Страница 19 из 70
‘Igor?’
‘Baron? Are you all right?’
Cautiously, both men stood up and stared at the bench and the source of the unearthly blue light. ‘Did you see what happened, Igor?’ the Baron whispered. ‘That fire… Is there anything left?’
Igor shrugged. ‘Search me,’ he said. ‘I was hiding.’
Together they approached the bench. The blue fire danced on the scarred surface of the oak like the brandy flare on a Christmas pudding, and in the heart of the glow, where the Thing had been, there was a shape; humanoid, certainly, with the correct number of limbs and in more or less the right proportions, but…
‘My God,’ whispered the Baron. ‘Igor, what have we done?’
‘What d’you mean, we?’ Igor whispered back. ‘I just work here, remember?’
Where there had been a seven-foot frame of carefully selected muscle and bone, painstakingly put together from raw materials taken from the finest mortuaries in Europe, there was now a short, stocky child-shaped object with a small, squat body, sticklike arms and legs and a head that was too large for the rest of the assembly.
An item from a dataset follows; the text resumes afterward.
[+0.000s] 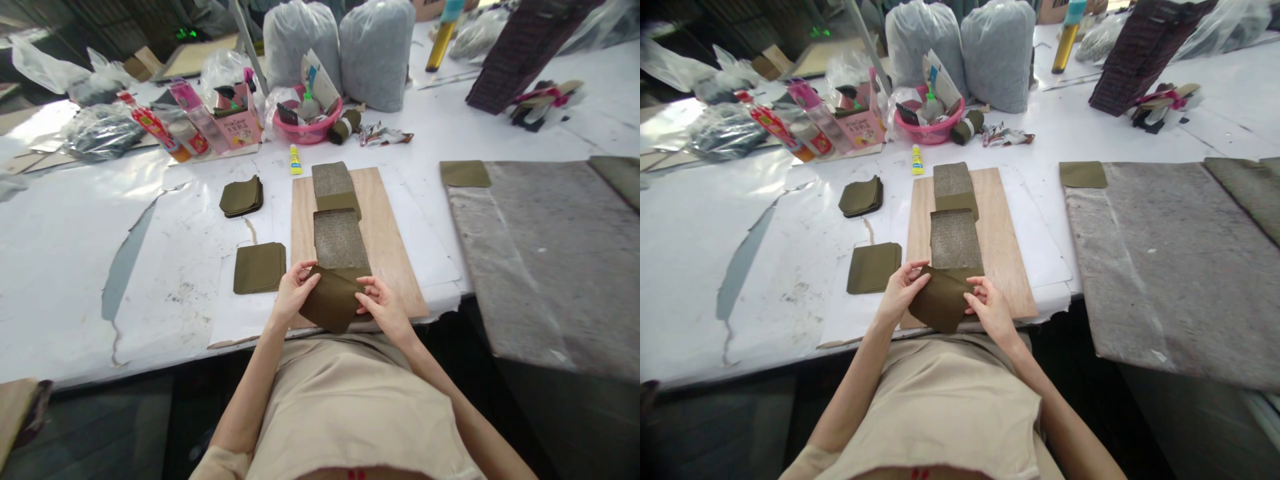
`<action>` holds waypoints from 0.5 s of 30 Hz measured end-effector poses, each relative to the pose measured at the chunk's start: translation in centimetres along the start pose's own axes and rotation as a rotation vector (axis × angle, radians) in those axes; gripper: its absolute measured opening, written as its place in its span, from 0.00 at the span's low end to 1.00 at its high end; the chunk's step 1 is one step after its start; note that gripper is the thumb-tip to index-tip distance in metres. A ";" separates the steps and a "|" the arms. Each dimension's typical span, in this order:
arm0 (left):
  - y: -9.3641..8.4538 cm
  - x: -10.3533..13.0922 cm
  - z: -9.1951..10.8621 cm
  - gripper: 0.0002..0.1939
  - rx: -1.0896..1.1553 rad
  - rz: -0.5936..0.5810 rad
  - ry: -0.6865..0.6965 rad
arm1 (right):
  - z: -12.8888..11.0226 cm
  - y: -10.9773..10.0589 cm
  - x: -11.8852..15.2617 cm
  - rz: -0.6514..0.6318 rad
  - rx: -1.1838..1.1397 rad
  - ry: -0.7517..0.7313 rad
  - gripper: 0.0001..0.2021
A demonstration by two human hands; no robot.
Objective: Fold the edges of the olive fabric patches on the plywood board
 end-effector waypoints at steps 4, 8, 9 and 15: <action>-0.2 0.0 0.1 0.23 -0.021 0.010 -0.002 | -0.2 -0.1 0.1 0.020 0.020 -0.003 0.18; -0.5 -0.1 0.1 0.21 -0.059 0.038 0.019 | -0.2 -0.3 0.1 0.021 0.024 0.005 0.20; -0.6 -0.1 0.1 0.22 -0.060 0.041 0.019 | -0.3 -0.3 0.1 0.019 0.026 0.004 0.20; -0.4 0.0 -0.4 0.23 -0.022 0.026 -0.005 | -0.8 -0.2 0.4 0.011 0.047 0.003 0.20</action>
Point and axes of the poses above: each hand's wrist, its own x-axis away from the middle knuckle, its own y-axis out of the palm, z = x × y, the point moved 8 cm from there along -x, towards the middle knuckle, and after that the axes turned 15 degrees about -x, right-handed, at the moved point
It was wearing brightly coloured dungarees, an Alpine hat with a feather in it and shiny black shoes. It was made of wood and had a perky expression and a cute pointy nose.
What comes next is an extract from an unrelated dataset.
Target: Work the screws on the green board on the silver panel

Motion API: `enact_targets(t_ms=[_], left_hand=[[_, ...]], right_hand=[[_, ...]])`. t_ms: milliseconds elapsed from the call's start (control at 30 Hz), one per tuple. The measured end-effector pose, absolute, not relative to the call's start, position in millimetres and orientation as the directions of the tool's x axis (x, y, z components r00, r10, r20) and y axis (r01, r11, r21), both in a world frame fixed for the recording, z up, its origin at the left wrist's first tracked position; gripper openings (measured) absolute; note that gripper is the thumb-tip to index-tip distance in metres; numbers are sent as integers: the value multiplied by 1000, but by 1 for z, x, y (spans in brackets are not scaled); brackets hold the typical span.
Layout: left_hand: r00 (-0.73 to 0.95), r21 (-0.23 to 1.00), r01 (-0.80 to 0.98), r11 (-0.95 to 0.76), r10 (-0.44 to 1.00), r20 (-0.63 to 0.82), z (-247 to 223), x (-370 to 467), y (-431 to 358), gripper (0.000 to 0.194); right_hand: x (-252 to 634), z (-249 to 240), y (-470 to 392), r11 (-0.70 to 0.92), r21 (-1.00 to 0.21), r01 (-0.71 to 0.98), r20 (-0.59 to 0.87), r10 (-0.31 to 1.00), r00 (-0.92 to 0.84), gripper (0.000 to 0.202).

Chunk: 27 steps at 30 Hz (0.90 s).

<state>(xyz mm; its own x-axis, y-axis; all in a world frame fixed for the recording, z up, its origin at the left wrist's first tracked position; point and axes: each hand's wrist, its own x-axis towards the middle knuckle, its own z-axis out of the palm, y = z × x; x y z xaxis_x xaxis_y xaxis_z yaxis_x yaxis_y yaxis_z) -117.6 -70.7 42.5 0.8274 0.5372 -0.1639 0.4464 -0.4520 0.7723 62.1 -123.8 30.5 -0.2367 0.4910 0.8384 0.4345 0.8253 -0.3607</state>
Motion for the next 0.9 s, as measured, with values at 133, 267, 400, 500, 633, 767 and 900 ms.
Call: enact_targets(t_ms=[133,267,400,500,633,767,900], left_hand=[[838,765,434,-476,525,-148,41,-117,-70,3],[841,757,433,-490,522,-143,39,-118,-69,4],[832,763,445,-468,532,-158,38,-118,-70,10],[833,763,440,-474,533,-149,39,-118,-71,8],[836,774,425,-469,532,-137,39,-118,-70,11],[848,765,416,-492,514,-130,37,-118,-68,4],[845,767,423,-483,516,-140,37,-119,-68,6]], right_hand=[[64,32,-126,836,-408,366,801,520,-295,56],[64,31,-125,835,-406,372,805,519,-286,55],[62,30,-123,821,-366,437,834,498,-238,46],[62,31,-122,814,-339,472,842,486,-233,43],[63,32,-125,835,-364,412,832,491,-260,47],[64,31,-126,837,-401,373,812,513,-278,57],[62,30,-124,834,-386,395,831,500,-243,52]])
‘It’s a puppet,’ the Baron growled.
‘So it is,’ Igor replied, trying to keep the grin off his face and out of his voice. Despite all the melodrama of the last half hour, he couldn’t help liking the little chap.
‘A puppet,’ the Baron repeated. ‘A goddamned wooden puppet. What in hell’s name am I supposed to do with that?’
He broke off. The puppet had winked at him. ‘Did you see that?’ he gasped.
‘See what, boss?’
‘It winked at me.’
Igor craned his neck to see. ‘You sure, boss?’ he said. ‘Can’t say I saw anything myself.’
‘It moved, I’m sure of it.’ The Baron sat down heavily on the shell of a burnt-out instrument console. ‘Or maybe the radiation’s addled my brains. I could have sworn…’
‘Hello,’ said the puppet, sitting up at an angle of precisely ninety degrees. ‘Are you my daddy?’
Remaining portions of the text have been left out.